Take the listing and give it again exactly, from its first line to its last line.
#####
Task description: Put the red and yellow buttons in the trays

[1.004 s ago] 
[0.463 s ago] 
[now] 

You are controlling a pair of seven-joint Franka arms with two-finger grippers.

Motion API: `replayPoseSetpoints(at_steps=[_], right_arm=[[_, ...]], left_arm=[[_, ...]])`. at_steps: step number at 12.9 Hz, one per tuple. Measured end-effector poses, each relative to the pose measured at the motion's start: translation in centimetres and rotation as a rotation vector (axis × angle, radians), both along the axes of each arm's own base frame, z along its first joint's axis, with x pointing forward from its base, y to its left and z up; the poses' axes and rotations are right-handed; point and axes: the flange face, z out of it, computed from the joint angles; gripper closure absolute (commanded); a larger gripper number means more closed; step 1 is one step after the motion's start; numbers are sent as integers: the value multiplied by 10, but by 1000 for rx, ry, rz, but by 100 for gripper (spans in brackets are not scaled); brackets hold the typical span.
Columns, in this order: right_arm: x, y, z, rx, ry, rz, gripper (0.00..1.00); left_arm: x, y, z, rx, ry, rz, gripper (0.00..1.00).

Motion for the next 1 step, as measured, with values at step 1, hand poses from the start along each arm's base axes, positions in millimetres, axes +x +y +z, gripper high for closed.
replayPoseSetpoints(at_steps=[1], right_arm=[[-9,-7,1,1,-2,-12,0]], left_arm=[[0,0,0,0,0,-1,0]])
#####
◆ Answer for the task:
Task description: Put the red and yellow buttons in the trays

[1.004 s ago] 
[0.463 s ago] 
[now] 

You are controlling a pair of seven-joint Franka arms with two-finger grippers.

Motion API: `replayPoseSetpoints(at_steps=[_], right_arm=[[_, ...]], left_arm=[[_, ...]])`. at_steps: step number at 12.9 Hz, one per tuple. Measured end-effector poses, each relative to the pose measured at the motion's start: translation in centimetres and rotation as a rotation vector (axis × angle, radians), both along the axes of each arm's own base frame, z along its first joint's axis, with x pointing forward from its base, y to its left and z up; the poses' axes and rotations are right-handed; point and axes: the flange face, z out of it, computed from the joint angles; gripper closure absolute (commanded); a larger gripper number means more closed; step 1 is one step after the motion's start; numbers are sent as integers: the value multiplied by 10, but by 1000 for rx, ry, rz, but by 100 for gripper (spans in brackets are not scaled); brackets hold the typical span.
Columns, in this order: right_arm: x, y, z, rx, ry, rz, gripper (0.00..1.00); left_arm: x, y, z, rx, ry, rz, gripper (0.00..1.00).

Motion for the next 1 step, as measured, with values at step 1, hand poses from the start along each arm's base axes, positions in millimetres, axes +x +y +z, gripper high for closed.
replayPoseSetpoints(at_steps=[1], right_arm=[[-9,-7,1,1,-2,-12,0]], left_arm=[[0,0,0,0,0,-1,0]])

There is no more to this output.